Она вскочила через минуту вслед за ним, словно вспомнила что-то, что хотела ещё сказать. Только вот не знала — что и зачем. Выбежала в терраску, дёрнула дверь, но та не поддалась. Тимофей запер её снаружи. Она припала к окну и ещё некоторое время могла видеть его, пока избивающий Захар Платонович не утащил его прочь с её глаз.

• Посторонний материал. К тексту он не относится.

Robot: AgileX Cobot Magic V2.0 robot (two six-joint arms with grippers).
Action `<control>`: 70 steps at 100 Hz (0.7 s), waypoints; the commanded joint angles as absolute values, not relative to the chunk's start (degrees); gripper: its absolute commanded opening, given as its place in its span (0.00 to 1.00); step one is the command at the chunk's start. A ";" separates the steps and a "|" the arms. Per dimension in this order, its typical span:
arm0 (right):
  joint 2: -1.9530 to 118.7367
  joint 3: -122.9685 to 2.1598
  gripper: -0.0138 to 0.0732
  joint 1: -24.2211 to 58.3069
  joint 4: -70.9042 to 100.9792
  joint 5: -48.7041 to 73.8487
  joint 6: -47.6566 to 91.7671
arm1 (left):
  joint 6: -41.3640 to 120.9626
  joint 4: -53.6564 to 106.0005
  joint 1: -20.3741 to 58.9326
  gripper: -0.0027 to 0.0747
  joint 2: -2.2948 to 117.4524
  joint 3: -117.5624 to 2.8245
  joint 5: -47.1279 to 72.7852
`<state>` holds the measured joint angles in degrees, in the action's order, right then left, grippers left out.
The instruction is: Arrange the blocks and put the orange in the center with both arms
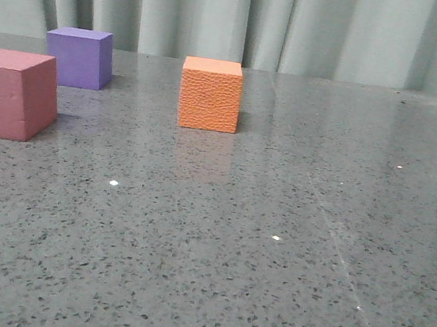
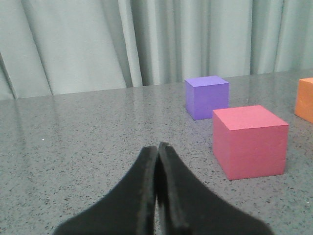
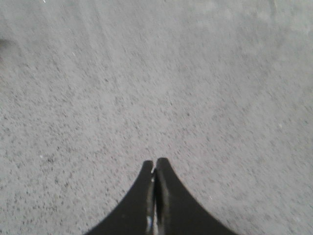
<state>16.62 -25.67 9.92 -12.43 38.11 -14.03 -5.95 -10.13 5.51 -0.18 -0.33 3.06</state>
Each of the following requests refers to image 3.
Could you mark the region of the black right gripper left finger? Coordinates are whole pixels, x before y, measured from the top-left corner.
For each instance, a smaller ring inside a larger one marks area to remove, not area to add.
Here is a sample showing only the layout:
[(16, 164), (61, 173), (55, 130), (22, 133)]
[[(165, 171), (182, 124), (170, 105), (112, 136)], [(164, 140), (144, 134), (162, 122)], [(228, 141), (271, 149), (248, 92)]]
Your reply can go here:
[(118, 205), (88, 235), (152, 235), (155, 215), (155, 175), (144, 161), (132, 187)]

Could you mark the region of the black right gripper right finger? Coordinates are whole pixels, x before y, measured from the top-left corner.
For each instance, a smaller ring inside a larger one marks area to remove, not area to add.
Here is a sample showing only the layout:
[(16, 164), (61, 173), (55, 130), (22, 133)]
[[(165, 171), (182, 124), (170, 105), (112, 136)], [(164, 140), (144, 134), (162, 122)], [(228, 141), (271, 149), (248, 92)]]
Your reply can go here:
[(180, 181), (167, 158), (155, 168), (157, 227), (160, 235), (234, 235), (208, 213)]

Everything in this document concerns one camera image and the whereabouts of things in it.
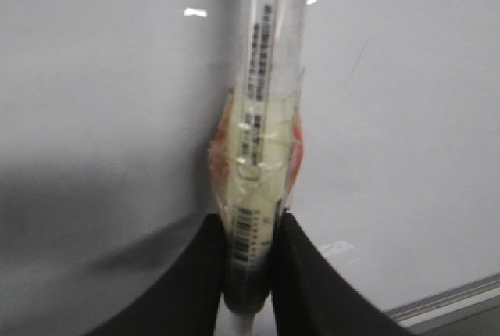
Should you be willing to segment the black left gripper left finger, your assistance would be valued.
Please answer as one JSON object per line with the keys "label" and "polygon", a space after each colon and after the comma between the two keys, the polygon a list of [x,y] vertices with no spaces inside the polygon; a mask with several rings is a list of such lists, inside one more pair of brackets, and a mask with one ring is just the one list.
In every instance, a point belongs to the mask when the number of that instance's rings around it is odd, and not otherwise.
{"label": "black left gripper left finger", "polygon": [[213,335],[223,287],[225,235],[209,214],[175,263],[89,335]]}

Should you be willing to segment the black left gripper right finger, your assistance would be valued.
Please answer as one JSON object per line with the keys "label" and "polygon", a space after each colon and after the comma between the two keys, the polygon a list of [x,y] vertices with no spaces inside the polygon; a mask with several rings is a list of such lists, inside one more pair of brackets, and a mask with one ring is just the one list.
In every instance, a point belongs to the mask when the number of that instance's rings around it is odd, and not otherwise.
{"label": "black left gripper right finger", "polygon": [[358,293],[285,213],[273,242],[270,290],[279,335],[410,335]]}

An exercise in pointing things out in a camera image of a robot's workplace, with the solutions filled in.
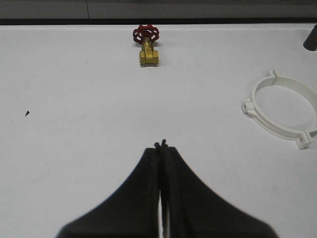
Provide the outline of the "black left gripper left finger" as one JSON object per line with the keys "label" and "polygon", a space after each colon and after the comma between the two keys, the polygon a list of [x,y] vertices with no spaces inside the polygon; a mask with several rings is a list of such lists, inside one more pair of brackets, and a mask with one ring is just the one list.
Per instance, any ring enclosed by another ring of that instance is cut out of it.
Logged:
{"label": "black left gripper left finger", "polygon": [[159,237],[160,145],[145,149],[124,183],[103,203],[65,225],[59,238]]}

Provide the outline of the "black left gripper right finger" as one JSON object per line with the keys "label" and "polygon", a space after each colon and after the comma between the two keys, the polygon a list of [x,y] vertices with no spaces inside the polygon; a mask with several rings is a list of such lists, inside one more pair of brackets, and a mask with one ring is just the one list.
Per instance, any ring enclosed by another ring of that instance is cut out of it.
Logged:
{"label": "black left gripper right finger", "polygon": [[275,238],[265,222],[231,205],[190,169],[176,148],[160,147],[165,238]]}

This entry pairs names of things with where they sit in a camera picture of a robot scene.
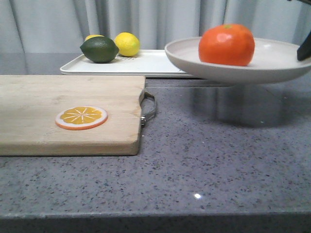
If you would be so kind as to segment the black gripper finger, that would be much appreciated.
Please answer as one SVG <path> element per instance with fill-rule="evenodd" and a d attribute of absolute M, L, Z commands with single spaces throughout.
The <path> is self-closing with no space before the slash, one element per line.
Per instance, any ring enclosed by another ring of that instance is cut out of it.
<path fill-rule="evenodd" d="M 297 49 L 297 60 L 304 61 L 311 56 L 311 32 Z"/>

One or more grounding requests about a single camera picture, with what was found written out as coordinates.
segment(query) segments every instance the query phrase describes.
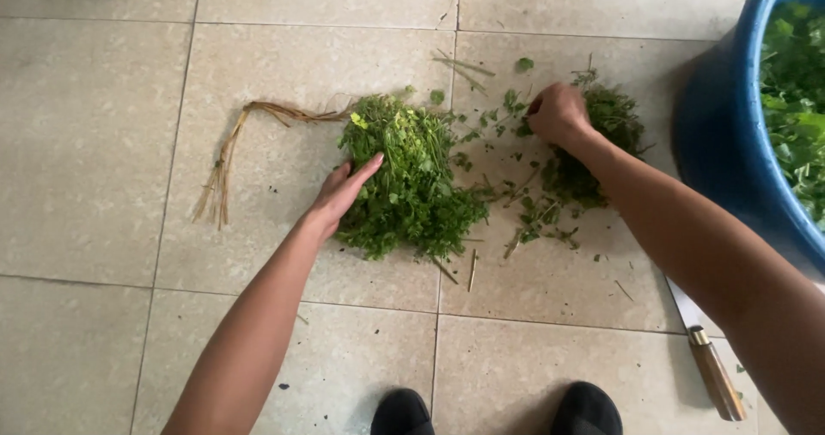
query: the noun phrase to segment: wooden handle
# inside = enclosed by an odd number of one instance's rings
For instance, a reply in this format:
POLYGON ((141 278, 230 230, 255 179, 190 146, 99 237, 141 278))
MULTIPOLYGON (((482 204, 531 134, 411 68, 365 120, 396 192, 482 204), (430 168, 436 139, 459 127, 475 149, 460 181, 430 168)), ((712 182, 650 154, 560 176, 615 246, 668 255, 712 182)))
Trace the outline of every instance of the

Ну и бурелом он устроил в их жизнях! Его забрали. Забрали туда, где ему было самое место. А она, Марья Антоновна, осталась. Осталась на долгие годы с истерзанной, перегоревшей душой.
…На восьмой день женщина привычно ждала его, но он так и не появился. Она почувствовала, как тоска заполняет сердце. Ей было тревожно, и она плохо спала всю ночь. Плохое самочувствие сопутствовало и следующему дню, потому что Тимофей не появлялся, а сама пойти к нему и узнать, в чём дело, Марья Антоновна не могла. Она была сама не своя и не находила себе место. У неё всё не ладилось. Картошка сгорела, сама она обожглась, печка дымила в дом, всё валилось из рук, и даже дочка капризничала больше обычного.